ヘアサロンのFC

美容室のフランチャイズに加盟すると、どのぐらいの金額がかかるのでしょうか。
以下に一例を見てみましょう。

A社のヘアサロンフランチャイズ開業資金内訳

  • 加盟金…150万円
合計…約150万円 ※物件取得費や内装工事費、什器備品費は別途必要

えっ?たったの150万円?答えは、NOです。
ヘアサロンは、美容業界の中で、最も開業費用がかかる業態です。そのため、相談に訪れるまで詳細を伏せているのでしょう。

実際にはまず、物件取得費だけで350万円程度(立地により大きく異なる)、内装工事費で400万円程度かかります。さらにヘアサロンには、シャンプー台や厨房施設などの大掛かりな設備が必要です。これらの購入には500万円程度かかります。

つまり1500~2000万円程度の資金がないと、フランチャイズ加盟は難しいということです。ヘアサロンの場合、契約期間は3年程度から。またロイヤリティは企業によりさまざまです(A社の場合は5%)。

個人経営はどうか

髪の毛は放っておくと伸び放題になってしまいます。そのためヘアサロンの歴史は非常に長く、世界中の隅々にまで存在してます。

日本国内では技術の維持や発展のために、国家資格まで用意されているほどですから、美容師ひとりひとりによって、能力の差は歴然。20代のうちにサロンで経験を積んで顧客を獲得し、30代で個人経営サロンを開業する、という人は珍しくありません。

技術職ならではのシビアな側面と言えますが、ある程度の年齢になっても芽が出ない人は、やむなく業種替えを行うことになります。

ヘアサロンの個人経営のメリット

  • 初期費用を数百万円程度低く抑えられる。
  • ロイヤリティがないので、必要以上のプレッシャーに悩まされず、マイペースで経営できる。
  • 自分の独自技術や、サービス、ブランドカラーなどを打ち出しやすい。
  • 大型店よりも親身なサービスを提供できるため、顧客を掴みやすい。

ヘアサロンの個人経営のデメリット

  • 経営ノウハウやスタッフ不足、効果的な販促が打てないなどの課題に直面し、営業が立ち行かなくなる。
  • 施術者の年齢が上がるに連れ、顧客の年齢も上昇。

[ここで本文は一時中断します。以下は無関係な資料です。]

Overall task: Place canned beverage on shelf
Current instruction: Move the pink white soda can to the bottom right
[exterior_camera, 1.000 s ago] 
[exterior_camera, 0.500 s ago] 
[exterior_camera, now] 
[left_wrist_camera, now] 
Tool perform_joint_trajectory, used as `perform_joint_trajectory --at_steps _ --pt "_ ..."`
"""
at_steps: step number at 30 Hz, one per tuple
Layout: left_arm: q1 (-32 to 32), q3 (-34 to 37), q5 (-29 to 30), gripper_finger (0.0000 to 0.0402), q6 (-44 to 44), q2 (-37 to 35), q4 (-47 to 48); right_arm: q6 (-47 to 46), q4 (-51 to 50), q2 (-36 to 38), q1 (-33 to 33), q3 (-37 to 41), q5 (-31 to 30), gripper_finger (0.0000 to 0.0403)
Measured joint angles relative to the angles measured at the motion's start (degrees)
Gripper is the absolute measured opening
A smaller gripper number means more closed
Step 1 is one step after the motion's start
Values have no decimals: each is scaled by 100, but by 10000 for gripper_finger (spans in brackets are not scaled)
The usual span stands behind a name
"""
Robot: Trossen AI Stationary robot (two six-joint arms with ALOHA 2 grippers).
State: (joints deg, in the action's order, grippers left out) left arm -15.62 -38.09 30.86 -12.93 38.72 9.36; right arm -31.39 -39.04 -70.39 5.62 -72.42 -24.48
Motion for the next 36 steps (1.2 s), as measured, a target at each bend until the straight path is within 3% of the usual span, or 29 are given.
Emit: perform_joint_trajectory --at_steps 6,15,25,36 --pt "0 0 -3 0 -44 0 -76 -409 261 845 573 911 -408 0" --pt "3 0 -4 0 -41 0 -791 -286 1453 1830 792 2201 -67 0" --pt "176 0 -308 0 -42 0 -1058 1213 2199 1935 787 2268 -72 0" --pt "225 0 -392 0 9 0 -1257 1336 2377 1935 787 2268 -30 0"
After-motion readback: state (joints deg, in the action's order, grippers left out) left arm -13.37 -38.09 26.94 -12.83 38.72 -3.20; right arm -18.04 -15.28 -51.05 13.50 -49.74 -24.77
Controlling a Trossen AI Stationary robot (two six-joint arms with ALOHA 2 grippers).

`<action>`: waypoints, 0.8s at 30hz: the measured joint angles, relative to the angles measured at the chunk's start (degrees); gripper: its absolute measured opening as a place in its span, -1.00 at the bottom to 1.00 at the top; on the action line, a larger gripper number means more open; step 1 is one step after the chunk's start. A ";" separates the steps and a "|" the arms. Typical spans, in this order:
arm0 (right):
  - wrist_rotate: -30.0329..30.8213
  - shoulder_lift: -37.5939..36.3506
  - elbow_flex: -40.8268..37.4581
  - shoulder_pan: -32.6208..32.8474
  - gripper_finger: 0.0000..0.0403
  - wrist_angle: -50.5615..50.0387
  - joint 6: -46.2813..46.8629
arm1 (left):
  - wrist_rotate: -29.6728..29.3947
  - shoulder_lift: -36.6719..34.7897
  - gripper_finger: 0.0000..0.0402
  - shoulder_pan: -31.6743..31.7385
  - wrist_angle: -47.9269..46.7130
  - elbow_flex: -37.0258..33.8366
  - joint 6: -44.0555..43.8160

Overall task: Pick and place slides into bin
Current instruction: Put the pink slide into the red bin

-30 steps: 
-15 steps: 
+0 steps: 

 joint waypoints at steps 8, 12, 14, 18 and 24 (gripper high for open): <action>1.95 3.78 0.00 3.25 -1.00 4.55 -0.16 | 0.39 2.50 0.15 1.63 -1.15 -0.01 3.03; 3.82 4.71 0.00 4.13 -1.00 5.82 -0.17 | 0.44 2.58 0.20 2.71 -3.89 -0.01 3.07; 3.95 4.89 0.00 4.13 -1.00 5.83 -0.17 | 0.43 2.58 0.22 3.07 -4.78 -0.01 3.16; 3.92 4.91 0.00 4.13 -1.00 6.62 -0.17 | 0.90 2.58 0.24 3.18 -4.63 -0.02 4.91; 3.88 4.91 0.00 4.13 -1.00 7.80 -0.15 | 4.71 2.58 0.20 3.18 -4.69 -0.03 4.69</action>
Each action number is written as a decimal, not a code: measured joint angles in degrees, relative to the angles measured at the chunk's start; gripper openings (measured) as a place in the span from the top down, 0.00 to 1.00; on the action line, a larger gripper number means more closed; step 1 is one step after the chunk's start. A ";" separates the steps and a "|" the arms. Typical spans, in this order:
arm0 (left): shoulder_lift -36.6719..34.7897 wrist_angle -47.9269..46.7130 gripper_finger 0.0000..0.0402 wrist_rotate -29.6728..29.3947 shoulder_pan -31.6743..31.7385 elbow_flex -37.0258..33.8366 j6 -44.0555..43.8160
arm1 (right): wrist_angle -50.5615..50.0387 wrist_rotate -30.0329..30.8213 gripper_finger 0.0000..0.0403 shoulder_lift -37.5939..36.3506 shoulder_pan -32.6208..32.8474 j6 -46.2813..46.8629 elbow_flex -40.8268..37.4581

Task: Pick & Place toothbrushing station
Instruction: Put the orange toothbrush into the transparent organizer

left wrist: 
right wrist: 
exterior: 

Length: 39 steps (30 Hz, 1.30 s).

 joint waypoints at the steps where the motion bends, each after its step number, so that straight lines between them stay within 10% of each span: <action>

全体の年齢層が上昇していくため、10年単位でサービス体制の大きな見直しが必要となってくる。後継者を育てられない場合、サロン自体の存続は絶望的。
  • 美容師は基本的に立ち仕事。体が資本なので、病気にかかると、経営自体が行えなくなる。

いかがでしょうか?20年、30年先を考えた時、本部の強力なサポートが得られるFC加盟も、有効な選択肢の一つであることに気付かれるのでは?

ある程度の顧客を確保できている若いうちに、FCで経営ノウハウを学び、改めて個人経営サロンの開業を検討する、という考え方もあることを、知っておきましょう。